Documentation Index
Fetch the complete documentation index at: https://raindrop.ai/docs/llms.txt
Use this file to discover all available pages before exploring further.
Installation
npm install @raindrop-ai/langchain @langchain/core @langchain/openai
Quick Start
import { createRaindropLangChain } from "@raindrop-ai/langchain";
import { ChatOpenAI } from "@langchain/openai";
import { HumanMessage } from "@langchain/core/messages";
const raindrop = createRaindropLangChain({
writeKey: "your-write-key",
userId: "user-123",
});
const model = new ChatOpenAI({ model: "gpt-4o" });
const result = await model.invoke(
[new HumanMessage("What is the capital of France?")],
{ callbacks: [raindrop.handler] },
);
await raindrop.flush();
What Gets Traced
The LangChain integration automatically captures:
- LLM calls — model name, input messages, output text, token usage (prompt/completion/total), finish reason
- Tool calls — tool name, input arguments, output, duration (via
interaction.track_tool() spans)
- Chains — chain execution with nested spans
- Retrievers — query text and document count
- Agent actions — tool selection and execution
- Errors — captured with error status on the span
- Tags and metadata — LangChain tags and metadata are forwarded to Raindrop event properties
- Extended token categories — cached tokens (
ai.usage.cached_tokens) and reasoning tokens (ai.usage.thoughts_tokens) when available from the provider (e.g. OpenAI)

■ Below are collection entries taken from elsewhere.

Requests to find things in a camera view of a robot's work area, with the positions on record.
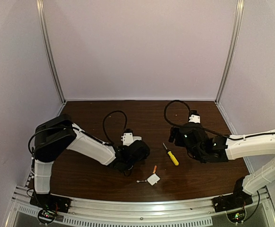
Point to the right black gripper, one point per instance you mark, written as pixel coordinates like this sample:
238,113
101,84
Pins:
173,135

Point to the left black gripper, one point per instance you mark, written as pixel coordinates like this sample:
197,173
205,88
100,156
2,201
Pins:
127,167

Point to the yellow handled screwdriver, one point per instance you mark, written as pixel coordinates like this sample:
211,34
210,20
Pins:
171,155

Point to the black battery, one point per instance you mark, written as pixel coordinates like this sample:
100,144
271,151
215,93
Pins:
141,181

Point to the white battery cover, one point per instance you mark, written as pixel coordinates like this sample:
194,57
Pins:
153,179

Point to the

- Finish reason — captured as
ai.finish_reason in event properties (e.g. "stop", "length")
All operations are linked with parent-child relationships, so you can see the full execution tree in the Raindrop dashboard.
Configuration
const raindrop = createRaindropLangChain({
writeKey: "your-write-key", // Optional: your Raindrop write key (omit to disable telemetry)

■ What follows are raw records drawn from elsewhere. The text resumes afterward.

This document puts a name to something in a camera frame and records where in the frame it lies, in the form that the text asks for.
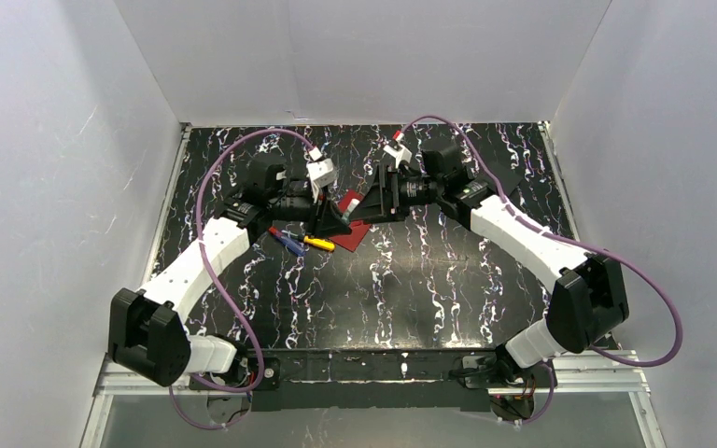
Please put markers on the aluminium frame rail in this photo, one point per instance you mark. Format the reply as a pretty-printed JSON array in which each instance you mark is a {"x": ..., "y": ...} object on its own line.
[{"x": 596, "y": 404}]

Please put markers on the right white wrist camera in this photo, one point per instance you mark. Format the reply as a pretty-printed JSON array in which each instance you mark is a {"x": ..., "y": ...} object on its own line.
[{"x": 399, "y": 152}]

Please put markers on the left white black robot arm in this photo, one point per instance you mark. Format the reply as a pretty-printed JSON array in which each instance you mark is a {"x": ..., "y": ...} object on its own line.
[{"x": 147, "y": 332}]

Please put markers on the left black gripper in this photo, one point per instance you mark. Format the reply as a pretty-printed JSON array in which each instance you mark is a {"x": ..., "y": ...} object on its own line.
[{"x": 320, "y": 210}]

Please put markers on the yellow handled screwdriver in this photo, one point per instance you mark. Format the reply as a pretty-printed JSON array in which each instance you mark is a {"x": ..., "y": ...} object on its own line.
[{"x": 321, "y": 244}]

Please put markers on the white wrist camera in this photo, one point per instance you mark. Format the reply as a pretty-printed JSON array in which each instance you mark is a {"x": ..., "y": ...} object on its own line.
[
  {"x": 321, "y": 172},
  {"x": 399, "y": 152}
]

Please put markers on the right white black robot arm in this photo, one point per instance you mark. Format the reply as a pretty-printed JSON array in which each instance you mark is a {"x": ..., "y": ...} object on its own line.
[{"x": 588, "y": 296}]

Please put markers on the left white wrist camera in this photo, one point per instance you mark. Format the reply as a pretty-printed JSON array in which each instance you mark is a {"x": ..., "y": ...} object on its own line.
[{"x": 321, "y": 172}]

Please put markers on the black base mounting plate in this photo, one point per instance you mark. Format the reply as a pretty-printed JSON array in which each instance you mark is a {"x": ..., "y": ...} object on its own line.
[{"x": 385, "y": 379}]

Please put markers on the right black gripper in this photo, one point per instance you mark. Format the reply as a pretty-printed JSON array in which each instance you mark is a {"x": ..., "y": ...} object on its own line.
[{"x": 387, "y": 194}]

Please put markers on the red envelope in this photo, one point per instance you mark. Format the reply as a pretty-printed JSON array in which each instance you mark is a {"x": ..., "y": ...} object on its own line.
[{"x": 359, "y": 229}]

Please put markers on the black flat plate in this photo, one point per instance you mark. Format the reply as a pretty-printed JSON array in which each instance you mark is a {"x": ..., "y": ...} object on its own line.
[{"x": 507, "y": 177}]

endpoint: "...", // Optional: custom API endpoint
userId: "user-123", // Optional: associate events with a user
convoId: "convo-456", // Optional: conversation/thread ID
debug: false, // Optional: enable verbose logging
traceChains: true, // Optional: create spans for chain execution (default: true)
traceRetrievers: true, // Optional: create spans for retriever calls (default: true)
filterLangGraphInternals: true, // Optional: filter LangGraph noise + dedup (default: true)
});
Using with LangGraph
The Raindrop handler works with LangGraph out of the box. It automatically filters
LangGraph-internal chain events (graph executor, __start__, __end__, channel nodes)
and deduplicates LLM callbacks that LangGraph may fire multiple times.
Pass the handler both at graph invocation time and inside your LLM node:
import { createRaindropLangChain } from "@raindrop-ai/langchain";
import { ChatOpenAI } from "@langchain/openai";
import { HumanMessage } from "@langchain/core/messages";
import { StateGraph, MessagesAnnotation, END } from "@langchain/langgraph";
import { ToolNode } from "@langchain/langgraph/prebuilt";
import { tool } from "@langchain/core/tools";
import { z } from "zod";
const raindrop = createRaindropLangChain({
writeKey: "your-write-key",
userId: "user-123",
convoId: "convo-456",
});
const getWeather = tool(
async ({ city }) => `The weather in ${city} is 22°C.`,
{ name: "get_weather", description: "Get weather", schema: z.object({ city: z.string() }) },
);
const model = new ChatOpenAI({ model: "gpt-4o-mini" }).bindTools([getWeather]);
const callModel = async (state: typeof MessagesAnnotation.State) => {
const response = await model.invoke(state.messages, {
callbacks: [raindrop.handler],
});
return { messages: [response] };
};
const graph = new StateGraph(MessagesAnnotation)
.addNode("agent", callModel)
.addNode("tools", new ToolNode([getWeather]))
.addEdge("__start__", "agent")
.addConditionalEdges("agent", (state) => {
const last = state.messages[state.messages.length - 1];
if ("tool_calls" in last && Array.isArray(last.tool_calls) && last.tool_calls.length > 0) return "tools";
return END;
})
.addEdge("tools", "agent")
.compile();
// Pass callbacks only to the model inside the node — NOT to graph.invoke().
// This ensures clean, deduplicated events without LangGraph internal noise.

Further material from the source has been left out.